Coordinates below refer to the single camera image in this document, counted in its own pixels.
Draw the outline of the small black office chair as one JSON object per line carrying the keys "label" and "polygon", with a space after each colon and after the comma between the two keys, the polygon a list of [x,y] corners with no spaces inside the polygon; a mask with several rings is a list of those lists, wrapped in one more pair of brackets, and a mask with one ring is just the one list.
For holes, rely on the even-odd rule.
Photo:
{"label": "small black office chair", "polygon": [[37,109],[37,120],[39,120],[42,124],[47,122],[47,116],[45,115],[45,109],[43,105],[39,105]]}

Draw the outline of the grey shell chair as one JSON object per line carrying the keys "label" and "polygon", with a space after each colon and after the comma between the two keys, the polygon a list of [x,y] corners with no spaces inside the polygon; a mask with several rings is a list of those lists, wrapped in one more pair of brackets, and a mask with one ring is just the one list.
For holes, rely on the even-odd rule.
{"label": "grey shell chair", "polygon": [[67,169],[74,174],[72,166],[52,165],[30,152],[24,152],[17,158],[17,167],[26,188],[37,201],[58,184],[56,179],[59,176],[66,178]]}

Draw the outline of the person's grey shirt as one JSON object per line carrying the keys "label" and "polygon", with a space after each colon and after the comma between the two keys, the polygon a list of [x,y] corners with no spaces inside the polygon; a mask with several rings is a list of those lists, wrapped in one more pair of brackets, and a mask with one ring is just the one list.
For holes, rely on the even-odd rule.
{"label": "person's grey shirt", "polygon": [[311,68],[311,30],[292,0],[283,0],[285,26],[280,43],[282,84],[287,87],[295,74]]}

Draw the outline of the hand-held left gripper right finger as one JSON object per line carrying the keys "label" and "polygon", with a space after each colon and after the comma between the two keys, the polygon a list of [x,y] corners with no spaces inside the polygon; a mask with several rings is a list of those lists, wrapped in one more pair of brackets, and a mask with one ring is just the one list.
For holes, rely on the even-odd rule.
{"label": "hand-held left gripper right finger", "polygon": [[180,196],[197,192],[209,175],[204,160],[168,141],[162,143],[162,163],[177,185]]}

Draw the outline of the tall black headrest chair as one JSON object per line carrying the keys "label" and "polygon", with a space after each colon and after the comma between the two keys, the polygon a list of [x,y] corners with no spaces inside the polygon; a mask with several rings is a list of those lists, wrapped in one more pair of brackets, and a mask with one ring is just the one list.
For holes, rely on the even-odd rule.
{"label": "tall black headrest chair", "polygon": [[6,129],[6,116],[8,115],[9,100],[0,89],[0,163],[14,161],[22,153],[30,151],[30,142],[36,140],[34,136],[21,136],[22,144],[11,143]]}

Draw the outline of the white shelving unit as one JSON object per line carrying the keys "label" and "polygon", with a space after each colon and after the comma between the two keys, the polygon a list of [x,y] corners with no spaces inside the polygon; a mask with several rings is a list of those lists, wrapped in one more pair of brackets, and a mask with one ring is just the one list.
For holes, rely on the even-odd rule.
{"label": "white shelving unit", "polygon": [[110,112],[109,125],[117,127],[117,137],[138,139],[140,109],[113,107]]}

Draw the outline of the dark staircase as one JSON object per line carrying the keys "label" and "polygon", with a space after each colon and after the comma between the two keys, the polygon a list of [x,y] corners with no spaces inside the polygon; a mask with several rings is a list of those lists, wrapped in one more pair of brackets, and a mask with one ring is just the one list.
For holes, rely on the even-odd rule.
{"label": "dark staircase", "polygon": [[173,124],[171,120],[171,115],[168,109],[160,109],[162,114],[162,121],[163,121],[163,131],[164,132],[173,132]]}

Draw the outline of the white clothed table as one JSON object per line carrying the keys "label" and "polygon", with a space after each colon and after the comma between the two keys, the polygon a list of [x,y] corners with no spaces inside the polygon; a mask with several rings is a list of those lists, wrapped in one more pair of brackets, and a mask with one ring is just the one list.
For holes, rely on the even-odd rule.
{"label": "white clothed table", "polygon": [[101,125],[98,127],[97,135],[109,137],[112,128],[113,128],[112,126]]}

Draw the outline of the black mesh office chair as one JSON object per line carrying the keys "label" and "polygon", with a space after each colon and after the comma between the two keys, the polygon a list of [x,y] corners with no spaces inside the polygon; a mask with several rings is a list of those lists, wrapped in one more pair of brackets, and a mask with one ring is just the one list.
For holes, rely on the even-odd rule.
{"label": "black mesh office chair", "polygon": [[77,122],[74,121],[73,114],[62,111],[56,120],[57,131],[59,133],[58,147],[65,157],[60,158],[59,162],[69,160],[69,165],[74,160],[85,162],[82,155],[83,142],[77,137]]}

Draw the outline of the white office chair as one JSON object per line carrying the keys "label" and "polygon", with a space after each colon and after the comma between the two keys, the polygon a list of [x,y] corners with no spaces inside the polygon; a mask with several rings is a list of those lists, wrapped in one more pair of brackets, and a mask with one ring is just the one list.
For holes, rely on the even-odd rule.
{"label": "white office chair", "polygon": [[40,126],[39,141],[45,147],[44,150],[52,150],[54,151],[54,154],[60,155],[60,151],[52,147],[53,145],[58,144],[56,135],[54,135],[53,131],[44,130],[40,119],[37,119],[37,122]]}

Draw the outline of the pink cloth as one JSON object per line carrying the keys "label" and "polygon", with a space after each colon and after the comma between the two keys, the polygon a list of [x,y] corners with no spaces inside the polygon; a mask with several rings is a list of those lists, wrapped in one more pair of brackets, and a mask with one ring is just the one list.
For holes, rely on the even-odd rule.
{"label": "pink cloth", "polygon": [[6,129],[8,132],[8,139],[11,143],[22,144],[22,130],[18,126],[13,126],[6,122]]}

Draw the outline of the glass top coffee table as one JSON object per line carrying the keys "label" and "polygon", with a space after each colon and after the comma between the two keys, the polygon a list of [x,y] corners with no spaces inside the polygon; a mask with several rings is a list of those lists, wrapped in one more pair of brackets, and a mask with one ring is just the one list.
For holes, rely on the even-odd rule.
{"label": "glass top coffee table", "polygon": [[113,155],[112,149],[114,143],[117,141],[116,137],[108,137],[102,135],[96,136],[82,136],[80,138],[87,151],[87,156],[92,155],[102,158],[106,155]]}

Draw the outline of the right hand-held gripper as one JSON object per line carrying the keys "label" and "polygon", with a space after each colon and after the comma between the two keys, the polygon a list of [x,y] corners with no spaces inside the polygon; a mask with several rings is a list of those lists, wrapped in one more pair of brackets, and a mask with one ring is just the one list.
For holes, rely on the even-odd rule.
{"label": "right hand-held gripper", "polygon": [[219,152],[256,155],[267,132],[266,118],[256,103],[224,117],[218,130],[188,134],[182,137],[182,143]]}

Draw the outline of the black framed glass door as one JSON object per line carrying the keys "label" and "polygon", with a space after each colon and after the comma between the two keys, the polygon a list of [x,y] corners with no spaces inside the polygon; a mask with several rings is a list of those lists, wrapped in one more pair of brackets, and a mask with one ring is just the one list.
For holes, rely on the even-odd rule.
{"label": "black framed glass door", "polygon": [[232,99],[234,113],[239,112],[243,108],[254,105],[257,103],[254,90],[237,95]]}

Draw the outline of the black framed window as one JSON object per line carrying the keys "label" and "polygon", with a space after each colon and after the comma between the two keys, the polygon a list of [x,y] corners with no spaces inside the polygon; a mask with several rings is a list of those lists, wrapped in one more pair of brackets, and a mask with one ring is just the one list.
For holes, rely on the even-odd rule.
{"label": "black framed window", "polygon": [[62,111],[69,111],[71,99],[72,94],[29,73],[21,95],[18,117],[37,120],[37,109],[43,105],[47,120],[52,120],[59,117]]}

The problem:
Reproduce exactly the lines of the records above from the one with "Draw the outline of the white clothed" to the one with "Draw the outline of the black mesh", both included, and leave out everything else.

Written answer:
Draw the outline of the white clothed table as one JSON object per line carrying the keys "label" and "polygon", with a space after each colon and after the comma between the two keys, the polygon a list of [x,y] corners with no spaces inside the polygon; a mask with several rings is a list of those lists, wrapped in one more pair of brackets, and a mask with one ring is just the one list.
For holes, rely on the even-odd rule.
{"label": "white clothed table", "polygon": [[101,125],[98,127],[97,135],[109,137],[112,128],[113,128],[112,126]]}

Draw the outline of the black mesh office chair as one JSON object per line carrying the keys "label" and "polygon", with a space after each colon and after the comma between the two keys, the polygon a list of [x,y] corners with no spaces inside the polygon; a mask with several rings is a list of those lists, wrapped in one more pair of brackets, and a mask with one ring is just the one list.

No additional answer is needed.